Erdogans Drohung
Roland Etzel zum Drängen des türkischen Präsidenten auf Neuwahlen
Als hätte es keinen 7. Juni gegeben; keinen Wahltag in der Türkei, an dem die Bevölkerung recht vernehmlich Nein gesagt hat zu Erdogans Plan, aus dem türkischen Parlament eine Akklamationsmaschine unter präsidialer Regentschaft zu machen. Der türkische Präsident verweigert sich einfach der Einsicht, dass seine Partei die absolute Mehrheit gerade deshalb verloren hat, weil immer mehr Menschen der Gedanke eines allmächtigen Staatslenkers umso unheimlicher wurde, je mehr sich ihnen Erdogan als der dafür Auserwählte aufdrängte.

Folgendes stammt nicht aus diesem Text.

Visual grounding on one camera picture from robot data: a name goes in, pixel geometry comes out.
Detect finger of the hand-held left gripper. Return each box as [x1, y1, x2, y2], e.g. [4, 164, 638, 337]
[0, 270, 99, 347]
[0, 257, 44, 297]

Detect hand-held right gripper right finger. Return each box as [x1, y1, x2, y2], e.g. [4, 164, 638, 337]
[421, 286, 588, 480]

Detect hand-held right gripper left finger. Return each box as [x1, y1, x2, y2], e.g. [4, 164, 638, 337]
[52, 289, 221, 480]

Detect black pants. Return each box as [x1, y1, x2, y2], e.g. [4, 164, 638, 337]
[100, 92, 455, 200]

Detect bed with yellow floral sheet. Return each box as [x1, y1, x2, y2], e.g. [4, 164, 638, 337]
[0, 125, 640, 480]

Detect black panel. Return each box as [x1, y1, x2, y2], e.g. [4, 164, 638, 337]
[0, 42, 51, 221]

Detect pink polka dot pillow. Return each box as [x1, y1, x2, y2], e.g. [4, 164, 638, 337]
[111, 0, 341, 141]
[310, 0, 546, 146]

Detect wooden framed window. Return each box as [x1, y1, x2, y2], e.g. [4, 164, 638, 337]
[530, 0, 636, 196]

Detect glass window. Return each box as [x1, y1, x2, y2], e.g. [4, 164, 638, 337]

Deshalb droht er bereits jetzt damit, Neuwahlen auszurufen, obwohl nicht einmal die Hälfte der Zeit um ist, die eine Regierungsbildung dauern darf. Damit es beim zweiten Mal - in Erdogans Sinn - besser klappt, muss jetzt Verunsicherung beim Wähler gesät werden, zum Beispiel, indem man ihm ein schlechtes Gewissen einredet für den gezeigten Ungehorsam.
Der Großwirtschaft ist diese Kiste wohl nicht sicher genug. Sie denkt anscheinend nüchterner als der verhinderte Sultan. Deshalb sagt sie, sie möchte keine Neuwahl, aber trotzdem Erdogan. Sie tut, was Industrieverbände in Situationen, wo der Platzhirsch gestolpert ist und politische Alternativen drohen, häufig tun. Sie blicken ein bisschen nach Deutschland und schwätzen von der Notwendigkeit einer Großen Koalition.